§ What the task requires
From the entries below, output the line with "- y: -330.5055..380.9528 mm" and each following line up to and including the line with "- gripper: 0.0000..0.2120", exactly as written.

Data supplied Start Marker

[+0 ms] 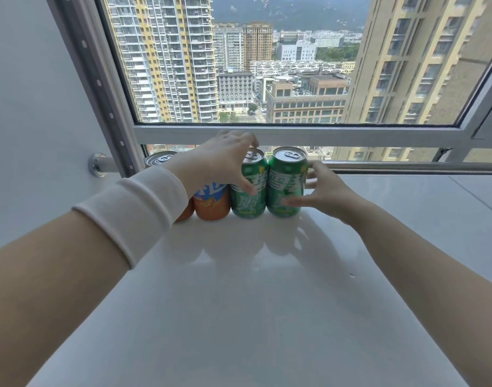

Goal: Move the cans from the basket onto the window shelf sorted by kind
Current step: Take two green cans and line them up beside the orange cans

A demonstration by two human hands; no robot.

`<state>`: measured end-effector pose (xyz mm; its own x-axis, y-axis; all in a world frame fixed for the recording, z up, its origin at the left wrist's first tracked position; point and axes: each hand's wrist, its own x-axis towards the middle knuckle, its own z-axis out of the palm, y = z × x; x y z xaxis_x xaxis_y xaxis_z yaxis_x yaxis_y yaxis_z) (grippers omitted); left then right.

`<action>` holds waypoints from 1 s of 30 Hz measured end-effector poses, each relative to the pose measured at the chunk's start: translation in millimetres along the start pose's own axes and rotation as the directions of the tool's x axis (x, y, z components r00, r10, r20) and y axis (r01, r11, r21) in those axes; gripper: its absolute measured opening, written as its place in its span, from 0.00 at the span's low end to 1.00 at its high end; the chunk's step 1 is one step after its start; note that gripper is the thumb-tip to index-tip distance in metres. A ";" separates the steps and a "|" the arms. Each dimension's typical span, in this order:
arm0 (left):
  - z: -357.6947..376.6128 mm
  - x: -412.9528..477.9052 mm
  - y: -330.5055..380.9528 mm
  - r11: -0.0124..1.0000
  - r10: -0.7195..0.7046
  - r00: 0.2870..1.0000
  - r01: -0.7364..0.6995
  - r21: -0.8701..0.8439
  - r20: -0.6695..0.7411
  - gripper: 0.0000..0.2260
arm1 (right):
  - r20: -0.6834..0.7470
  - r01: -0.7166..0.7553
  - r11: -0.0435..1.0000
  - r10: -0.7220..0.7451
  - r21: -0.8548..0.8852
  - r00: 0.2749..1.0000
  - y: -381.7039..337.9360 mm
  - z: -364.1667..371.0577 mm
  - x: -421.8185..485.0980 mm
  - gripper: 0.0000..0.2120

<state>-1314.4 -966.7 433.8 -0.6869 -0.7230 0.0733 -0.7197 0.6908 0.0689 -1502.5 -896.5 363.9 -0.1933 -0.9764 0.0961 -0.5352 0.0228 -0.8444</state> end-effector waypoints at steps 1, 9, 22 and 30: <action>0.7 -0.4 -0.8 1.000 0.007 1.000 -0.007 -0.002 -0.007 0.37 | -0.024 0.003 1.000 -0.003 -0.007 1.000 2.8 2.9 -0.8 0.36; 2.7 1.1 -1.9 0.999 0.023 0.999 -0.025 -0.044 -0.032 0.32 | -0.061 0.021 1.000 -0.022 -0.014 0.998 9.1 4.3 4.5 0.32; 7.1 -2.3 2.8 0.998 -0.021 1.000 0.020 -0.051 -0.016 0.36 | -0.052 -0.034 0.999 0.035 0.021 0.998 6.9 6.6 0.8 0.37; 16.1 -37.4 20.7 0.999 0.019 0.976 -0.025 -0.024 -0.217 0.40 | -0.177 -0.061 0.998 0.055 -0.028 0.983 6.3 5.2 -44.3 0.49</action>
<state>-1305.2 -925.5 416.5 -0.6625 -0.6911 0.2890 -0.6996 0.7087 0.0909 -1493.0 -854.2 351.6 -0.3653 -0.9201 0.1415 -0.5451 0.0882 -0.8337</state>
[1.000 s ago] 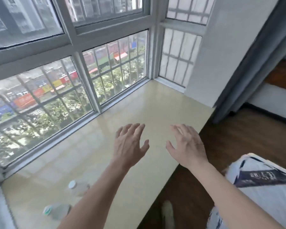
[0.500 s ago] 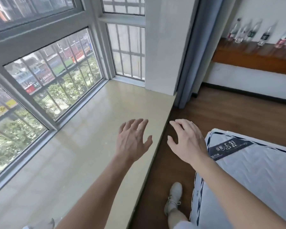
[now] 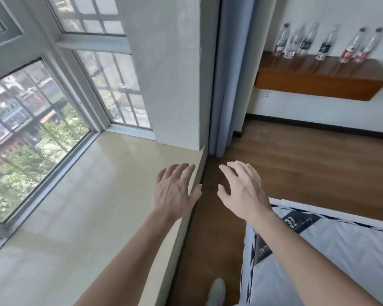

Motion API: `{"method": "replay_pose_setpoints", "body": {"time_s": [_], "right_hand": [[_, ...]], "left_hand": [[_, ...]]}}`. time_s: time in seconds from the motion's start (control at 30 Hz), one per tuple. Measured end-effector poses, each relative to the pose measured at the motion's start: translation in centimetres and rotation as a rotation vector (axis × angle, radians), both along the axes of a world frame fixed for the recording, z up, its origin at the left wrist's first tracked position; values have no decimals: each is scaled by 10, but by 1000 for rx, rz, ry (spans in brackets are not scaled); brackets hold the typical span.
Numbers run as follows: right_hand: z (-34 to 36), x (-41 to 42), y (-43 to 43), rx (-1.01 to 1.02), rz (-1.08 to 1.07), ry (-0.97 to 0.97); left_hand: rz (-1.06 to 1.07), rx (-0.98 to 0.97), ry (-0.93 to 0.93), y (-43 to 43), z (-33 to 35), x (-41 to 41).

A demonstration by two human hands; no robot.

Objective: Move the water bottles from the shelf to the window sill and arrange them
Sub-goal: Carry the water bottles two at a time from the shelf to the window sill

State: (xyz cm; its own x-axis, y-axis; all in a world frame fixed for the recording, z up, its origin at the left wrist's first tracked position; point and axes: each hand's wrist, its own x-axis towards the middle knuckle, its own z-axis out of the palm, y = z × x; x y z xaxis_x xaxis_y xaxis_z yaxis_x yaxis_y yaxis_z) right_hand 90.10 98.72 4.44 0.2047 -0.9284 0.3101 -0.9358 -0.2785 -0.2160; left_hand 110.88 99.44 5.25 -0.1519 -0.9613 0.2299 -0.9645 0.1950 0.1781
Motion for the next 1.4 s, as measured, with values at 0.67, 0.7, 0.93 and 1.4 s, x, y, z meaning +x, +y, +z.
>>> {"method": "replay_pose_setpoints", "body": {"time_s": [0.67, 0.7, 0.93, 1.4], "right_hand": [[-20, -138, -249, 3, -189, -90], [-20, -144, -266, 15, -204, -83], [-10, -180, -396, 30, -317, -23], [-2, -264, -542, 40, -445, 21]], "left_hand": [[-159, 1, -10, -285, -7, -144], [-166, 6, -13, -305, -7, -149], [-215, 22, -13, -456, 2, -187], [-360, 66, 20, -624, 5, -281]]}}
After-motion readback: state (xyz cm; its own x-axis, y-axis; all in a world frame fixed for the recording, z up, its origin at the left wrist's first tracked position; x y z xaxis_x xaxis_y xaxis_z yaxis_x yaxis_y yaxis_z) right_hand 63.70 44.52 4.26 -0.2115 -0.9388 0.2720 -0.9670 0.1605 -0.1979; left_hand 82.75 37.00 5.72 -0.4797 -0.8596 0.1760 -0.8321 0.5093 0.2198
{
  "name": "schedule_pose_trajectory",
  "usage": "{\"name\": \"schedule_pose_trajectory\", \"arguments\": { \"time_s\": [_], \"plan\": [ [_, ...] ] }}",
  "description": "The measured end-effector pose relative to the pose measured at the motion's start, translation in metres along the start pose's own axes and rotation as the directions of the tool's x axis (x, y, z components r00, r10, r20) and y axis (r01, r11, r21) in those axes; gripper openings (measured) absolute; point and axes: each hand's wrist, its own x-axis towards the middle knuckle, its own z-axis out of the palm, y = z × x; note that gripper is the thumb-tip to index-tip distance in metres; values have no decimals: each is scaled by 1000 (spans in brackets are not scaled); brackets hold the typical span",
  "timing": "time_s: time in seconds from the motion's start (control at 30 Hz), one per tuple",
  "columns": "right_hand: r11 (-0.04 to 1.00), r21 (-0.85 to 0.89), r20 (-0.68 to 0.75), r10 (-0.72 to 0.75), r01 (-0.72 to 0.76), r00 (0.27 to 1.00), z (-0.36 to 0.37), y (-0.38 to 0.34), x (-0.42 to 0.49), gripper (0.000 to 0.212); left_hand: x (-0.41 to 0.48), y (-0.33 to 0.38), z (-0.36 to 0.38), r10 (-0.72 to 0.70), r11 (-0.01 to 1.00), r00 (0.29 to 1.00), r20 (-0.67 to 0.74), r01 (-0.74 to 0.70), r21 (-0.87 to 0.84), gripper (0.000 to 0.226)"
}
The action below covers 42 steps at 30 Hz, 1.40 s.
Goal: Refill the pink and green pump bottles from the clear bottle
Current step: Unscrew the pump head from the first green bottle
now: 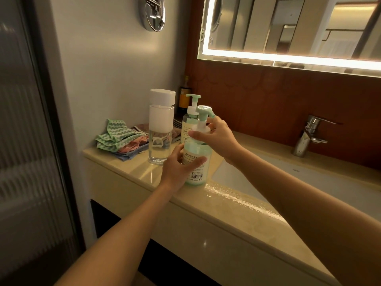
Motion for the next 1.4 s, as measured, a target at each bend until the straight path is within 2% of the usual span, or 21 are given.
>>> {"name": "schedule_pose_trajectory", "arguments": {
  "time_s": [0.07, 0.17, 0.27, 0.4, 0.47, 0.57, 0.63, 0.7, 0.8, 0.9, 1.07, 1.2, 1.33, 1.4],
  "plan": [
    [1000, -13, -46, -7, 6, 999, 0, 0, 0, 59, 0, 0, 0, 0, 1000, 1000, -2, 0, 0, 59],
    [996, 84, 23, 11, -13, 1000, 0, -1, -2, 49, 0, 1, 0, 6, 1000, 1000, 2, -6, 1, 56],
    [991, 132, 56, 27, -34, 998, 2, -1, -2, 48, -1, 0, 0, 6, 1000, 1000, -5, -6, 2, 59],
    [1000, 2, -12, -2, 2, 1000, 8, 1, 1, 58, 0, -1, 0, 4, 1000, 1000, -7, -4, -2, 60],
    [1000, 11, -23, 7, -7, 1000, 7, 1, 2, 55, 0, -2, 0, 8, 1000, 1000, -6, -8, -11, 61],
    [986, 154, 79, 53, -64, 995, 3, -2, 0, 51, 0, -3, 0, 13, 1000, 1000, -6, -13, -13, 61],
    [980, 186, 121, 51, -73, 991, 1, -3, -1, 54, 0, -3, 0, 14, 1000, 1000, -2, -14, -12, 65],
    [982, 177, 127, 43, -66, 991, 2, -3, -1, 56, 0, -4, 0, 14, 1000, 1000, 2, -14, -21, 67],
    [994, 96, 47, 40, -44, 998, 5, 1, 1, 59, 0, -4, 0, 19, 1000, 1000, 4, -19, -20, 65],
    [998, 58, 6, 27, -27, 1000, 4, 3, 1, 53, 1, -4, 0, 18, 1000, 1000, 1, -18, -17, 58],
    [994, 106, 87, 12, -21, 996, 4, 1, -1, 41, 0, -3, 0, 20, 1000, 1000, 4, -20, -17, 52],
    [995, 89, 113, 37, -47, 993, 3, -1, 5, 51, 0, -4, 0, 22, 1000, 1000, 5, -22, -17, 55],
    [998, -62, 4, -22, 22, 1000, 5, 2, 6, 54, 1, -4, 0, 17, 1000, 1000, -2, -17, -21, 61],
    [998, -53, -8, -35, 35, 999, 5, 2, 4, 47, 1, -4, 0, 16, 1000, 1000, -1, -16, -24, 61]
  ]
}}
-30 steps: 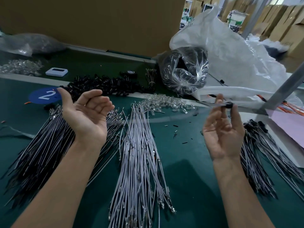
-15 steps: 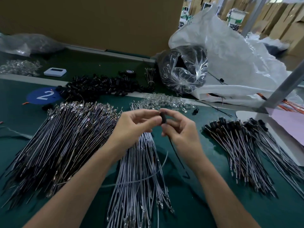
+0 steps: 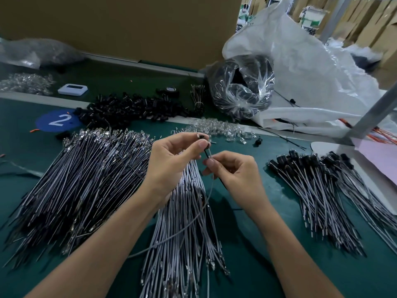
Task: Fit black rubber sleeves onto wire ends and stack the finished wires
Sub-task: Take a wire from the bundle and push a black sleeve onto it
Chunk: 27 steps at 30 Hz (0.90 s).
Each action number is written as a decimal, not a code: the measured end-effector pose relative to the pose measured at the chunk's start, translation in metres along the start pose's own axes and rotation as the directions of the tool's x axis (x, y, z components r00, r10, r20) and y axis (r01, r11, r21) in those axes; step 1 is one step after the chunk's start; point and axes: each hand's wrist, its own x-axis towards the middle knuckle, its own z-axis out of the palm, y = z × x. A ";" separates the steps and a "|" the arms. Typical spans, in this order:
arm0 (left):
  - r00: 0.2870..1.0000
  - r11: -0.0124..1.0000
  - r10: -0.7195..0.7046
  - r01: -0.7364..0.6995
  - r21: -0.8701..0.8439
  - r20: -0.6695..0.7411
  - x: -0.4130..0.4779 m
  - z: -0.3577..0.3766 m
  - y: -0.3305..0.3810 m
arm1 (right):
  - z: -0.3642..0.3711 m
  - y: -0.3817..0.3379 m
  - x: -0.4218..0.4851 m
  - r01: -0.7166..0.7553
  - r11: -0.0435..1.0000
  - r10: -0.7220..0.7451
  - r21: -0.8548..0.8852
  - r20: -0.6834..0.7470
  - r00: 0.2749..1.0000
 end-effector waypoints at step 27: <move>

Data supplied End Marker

§ Task result
  - y: -330.5055..380.9528 mm
  - r11: -0.0124..1.0000
  - r10: -0.7195..0.7046
  - r00: 0.2870..1.0000
  - r01: -0.7364..0.6995
  - r21: -0.8701..0.8439
  - r20: -0.6695..0.7411
  - gripper: 0.0000..0.2260
arm1 (right):
  - r20: -0.6834..0.7470
  - r01: -0.7166..0.7553
  - r11: -0.0435..1.0000
  - r10: -0.7220..0.7451
  - r21: -0.8548..0.8852
  - r00: 0.2749..1.0000
  - y: -381.7039..337.9360 mm
  - z: -364.1667..371.0577 mm
  - x: -421.8185..485.0980 mm
  - gripper: 0.0000..0.2120

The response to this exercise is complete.